Your task is to write out exactly the lines from the line containing "Mark the region of every instance of the tabletop." through the end of the records, inclusive at both ends.
BEGIN Given entries
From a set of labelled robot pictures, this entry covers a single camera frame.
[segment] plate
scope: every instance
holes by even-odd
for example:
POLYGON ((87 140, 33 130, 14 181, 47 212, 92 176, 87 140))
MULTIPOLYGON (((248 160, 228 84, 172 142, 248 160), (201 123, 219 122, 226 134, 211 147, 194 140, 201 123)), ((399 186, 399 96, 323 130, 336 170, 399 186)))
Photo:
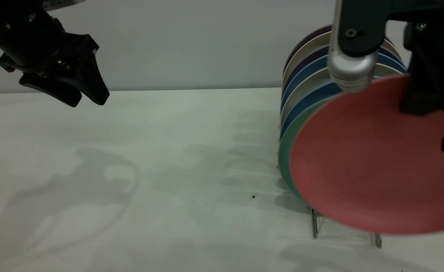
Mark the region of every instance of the plate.
MULTIPOLYGON (((400 71, 384 64, 377 63, 375 65, 375 77, 392 76, 401 74, 400 71)), ((328 68, 324 68, 308 76, 303 80, 289 95, 283 110, 281 111, 281 126, 283 125, 289 112, 294 109, 295 105, 310 91, 315 90, 318 86, 331 82, 328 68)))
POLYGON ((444 230, 444 114, 402 114, 408 75, 375 80, 321 107, 298 133, 291 176, 308 203, 382 234, 444 230))
MULTIPOLYGON (((325 75, 329 74, 327 68, 320 70, 318 73, 325 75)), ((396 69, 393 69, 392 67, 383 64, 377 63, 375 67, 375 74, 379 76, 389 76, 391 74, 399 74, 399 73, 400 72, 397 71, 396 69)), ((320 88, 317 87, 311 88, 310 91, 312 90, 314 90, 313 92, 317 94, 319 93, 320 88)), ((299 103, 303 104, 302 100, 304 100, 305 98, 306 97, 303 97, 302 99, 298 100, 299 103)), ((281 177, 283 178, 283 181, 286 183, 289 190, 300 199, 303 198, 301 197, 300 193, 298 193, 298 190, 294 185, 289 170, 289 155, 291 153, 291 147, 293 146, 293 142, 294 139, 296 138, 296 135, 298 134, 298 131, 300 131, 305 121, 312 115, 312 113, 315 112, 315 110, 317 110, 322 104, 324 104, 326 101, 330 100, 331 98, 333 98, 333 96, 319 100, 307 108, 298 107, 297 106, 298 104, 296 104, 294 107, 296 117, 289 121, 289 125, 287 126, 286 131, 283 133, 281 141, 279 142, 278 166, 279 166, 279 171, 281 172, 281 177)))
POLYGON ((326 32, 331 31, 331 25, 329 26, 324 26, 320 29, 317 29, 315 31, 313 31, 312 33, 310 33, 308 36, 305 36, 305 38, 303 38, 291 51, 291 53, 289 54, 289 56, 286 59, 286 63, 284 64, 284 70, 286 69, 289 61, 291 60, 291 58, 293 58, 293 56, 296 54, 296 52, 305 44, 307 44, 310 40, 312 40, 313 38, 316 38, 317 36, 320 36, 321 34, 324 34, 326 32))
POLYGON ((289 188, 289 191, 297 196, 299 199, 304 200, 301 194, 296 189, 294 185, 293 178, 291 177, 291 172, 289 170, 289 155, 291 153, 291 147, 293 146, 294 138, 300 131, 301 127, 305 123, 305 121, 319 108, 321 105, 326 103, 326 101, 330 100, 332 97, 328 97, 326 99, 320 100, 313 105, 309 106, 306 110, 303 110, 302 113, 294 119, 291 125, 286 129, 286 133, 284 133, 281 141, 279 142, 279 150, 278 150, 278 166, 279 172, 281 173, 281 177, 283 178, 284 183, 289 188))
MULTIPOLYGON (((384 49, 379 49, 379 52, 386 52, 384 49)), ((283 97, 281 98, 281 111, 284 108, 284 104, 286 103, 287 99, 289 98, 289 95, 293 92, 293 90, 308 76, 312 75, 313 73, 319 71, 320 69, 323 69, 326 67, 326 62, 328 60, 328 55, 324 55, 323 57, 320 57, 310 64, 306 65, 303 69, 301 69, 291 80, 291 82, 287 85, 286 90, 284 90, 283 97)), ((378 53, 378 60, 377 63, 381 63, 384 65, 388 65, 390 67, 393 67, 397 69, 398 71, 405 73, 407 70, 406 68, 397 62, 396 60, 392 59, 391 57, 388 57, 382 53, 378 53)))
MULTIPOLYGON (((318 36, 308 36, 311 37, 311 40, 307 41, 306 43, 301 44, 300 48, 297 50, 297 52, 293 55, 290 55, 289 61, 287 62, 286 66, 284 67, 283 72, 283 83, 285 83, 289 77, 289 74, 294 70, 294 68, 300 63, 305 57, 307 57, 309 54, 311 54, 313 51, 318 50, 319 48, 322 48, 326 45, 329 45, 330 39, 331 39, 331 26, 326 26, 325 28, 322 28, 321 30, 327 30, 326 32, 322 31, 315 31, 312 34, 319 34, 318 36)), ((383 48, 386 48, 392 55, 395 56, 399 62, 402 62, 397 49, 395 46, 388 40, 388 38, 385 38, 382 46, 383 48)))
MULTIPOLYGON (((294 79, 294 77, 306 66, 308 66, 311 62, 315 61, 317 58, 324 56, 325 54, 328 53, 329 50, 329 45, 322 47, 314 52, 312 52, 308 57, 306 57, 305 59, 303 59, 300 63, 298 63, 298 65, 296 66, 296 68, 293 69, 293 71, 291 72, 291 74, 289 75, 288 79, 286 80, 286 82, 283 84, 283 93, 284 90, 286 90, 287 86, 289 85, 289 83, 291 83, 291 81, 294 79)), ((388 49, 381 47, 378 50, 379 53, 382 53, 388 57, 391 57, 393 60, 395 60, 396 62, 398 62, 400 65, 402 65, 402 67, 405 67, 405 65, 403 64, 402 60, 399 59, 395 54, 393 54, 391 51, 389 51, 388 49)))

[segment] tabletop
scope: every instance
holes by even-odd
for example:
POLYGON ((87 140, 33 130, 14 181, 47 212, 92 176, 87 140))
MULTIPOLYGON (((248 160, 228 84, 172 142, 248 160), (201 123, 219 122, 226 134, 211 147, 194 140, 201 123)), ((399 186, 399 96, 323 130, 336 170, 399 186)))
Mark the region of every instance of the tabletop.
POLYGON ((444 272, 444 232, 310 215, 277 169, 278 88, 0 94, 1 272, 444 272))

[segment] red plate
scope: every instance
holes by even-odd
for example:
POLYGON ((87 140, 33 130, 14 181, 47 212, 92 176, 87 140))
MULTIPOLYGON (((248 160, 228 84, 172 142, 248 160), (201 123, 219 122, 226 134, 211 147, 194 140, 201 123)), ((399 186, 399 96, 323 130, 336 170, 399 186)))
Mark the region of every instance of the red plate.
POLYGON ((444 230, 444 114, 400 113, 407 85, 391 76, 342 94, 298 134, 291 175, 325 216, 376 233, 444 230))

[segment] robotic arm
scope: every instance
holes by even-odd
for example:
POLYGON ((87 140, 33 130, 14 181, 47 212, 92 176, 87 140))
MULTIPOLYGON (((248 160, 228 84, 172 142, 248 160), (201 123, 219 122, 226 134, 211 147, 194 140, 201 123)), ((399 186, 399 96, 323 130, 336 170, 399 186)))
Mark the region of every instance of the robotic arm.
POLYGON ((387 20, 405 21, 411 79, 400 110, 444 110, 444 0, 337 0, 334 20, 328 68, 342 90, 369 86, 387 20))
POLYGON ((23 86, 72 107, 81 93, 99 105, 108 99, 96 64, 99 46, 89 35, 66 33, 41 0, 0 0, 0 48, 0 66, 22 71, 23 86))
MULTIPOLYGON (((81 93, 103 105, 109 92, 96 64, 99 46, 89 35, 66 33, 47 14, 45 8, 52 5, 45 2, 0 0, 0 65, 8 72, 22 71, 21 85, 72 107, 81 93)), ((65 0, 47 2, 56 7, 65 0)), ((350 92, 369 86, 387 20, 409 22, 405 48, 413 53, 411 83, 401 111, 425 115, 444 110, 444 0, 337 0, 328 58, 333 81, 350 92)))

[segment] rack leg
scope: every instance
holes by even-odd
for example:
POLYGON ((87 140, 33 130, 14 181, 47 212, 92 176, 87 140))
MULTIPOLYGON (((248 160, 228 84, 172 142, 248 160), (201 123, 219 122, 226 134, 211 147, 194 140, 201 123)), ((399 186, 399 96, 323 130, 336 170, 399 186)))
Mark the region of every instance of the rack leg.
POLYGON ((311 220, 313 239, 316 240, 318 238, 318 212, 313 208, 311 208, 311 220))
POLYGON ((382 248, 382 237, 379 233, 375 234, 375 246, 376 248, 382 248))
END Given entries
#### Exercise response:
Mark the region of every instance of the tabletop.
POLYGON ((444 272, 444 232, 310 215, 277 169, 278 88, 0 94, 1 272, 444 272))

[segment] red plate
scope: every instance
holes by even-odd
for example:
POLYGON ((87 140, 33 130, 14 181, 47 212, 92 176, 87 140))
MULTIPOLYGON (((248 160, 228 84, 172 142, 248 160), (201 123, 219 122, 226 134, 211 147, 194 140, 201 123)), ((399 186, 399 96, 323 130, 336 170, 399 186)))
Mark the region of every instance of the red plate.
POLYGON ((444 230, 444 114, 400 113, 407 85, 391 76, 342 94, 298 134, 291 175, 325 216, 376 233, 444 230))

[segment] robotic arm
scope: every instance
holes by even-odd
for example:
POLYGON ((87 140, 33 130, 14 181, 47 212, 92 176, 87 140))
MULTIPOLYGON (((248 160, 228 84, 172 142, 248 160), (201 123, 219 122, 226 134, 211 147, 194 140, 201 123)), ((399 186, 399 96, 323 130, 336 170, 399 186)))
Mark the region of every instance of the robotic arm.
POLYGON ((387 20, 405 21, 411 79, 400 110, 444 110, 444 0, 337 0, 334 20, 328 68, 342 90, 369 86, 387 20))
POLYGON ((23 86, 72 107, 81 93, 99 105, 108 99, 96 64, 99 46, 89 35, 66 33, 41 0, 0 0, 0 48, 0 66, 22 71, 23 86))
MULTIPOLYGON (((81 93, 103 105, 109 92, 96 64, 99 46, 89 35, 66 33, 47 14, 45 8, 52 5, 45 2, 0 0, 0 65, 8 72, 22 71, 21 85, 72 107, 81 93)), ((65 0, 47 2, 56 7, 65 0)), ((350 92, 369 86, 387 20, 409 22, 405 48, 413 53, 411 83, 401 111, 425 115, 444 110, 444 0, 337 0, 328 58, 333 81, 350 92)))

[segment] rack leg
scope: every instance
holes by even-odd
for example:
POLYGON ((87 140, 33 130, 14 181, 47 212, 92 176, 87 140))
MULTIPOLYGON (((248 160, 228 84, 172 142, 248 160), (201 123, 219 122, 226 134, 211 147, 194 140, 201 123)), ((399 186, 399 96, 323 130, 336 170, 399 186)))
Mark the region of every instance of the rack leg.
POLYGON ((311 220, 313 239, 316 240, 318 238, 318 212, 313 208, 311 208, 311 220))
POLYGON ((382 248, 382 237, 379 233, 375 234, 375 246, 376 248, 382 248))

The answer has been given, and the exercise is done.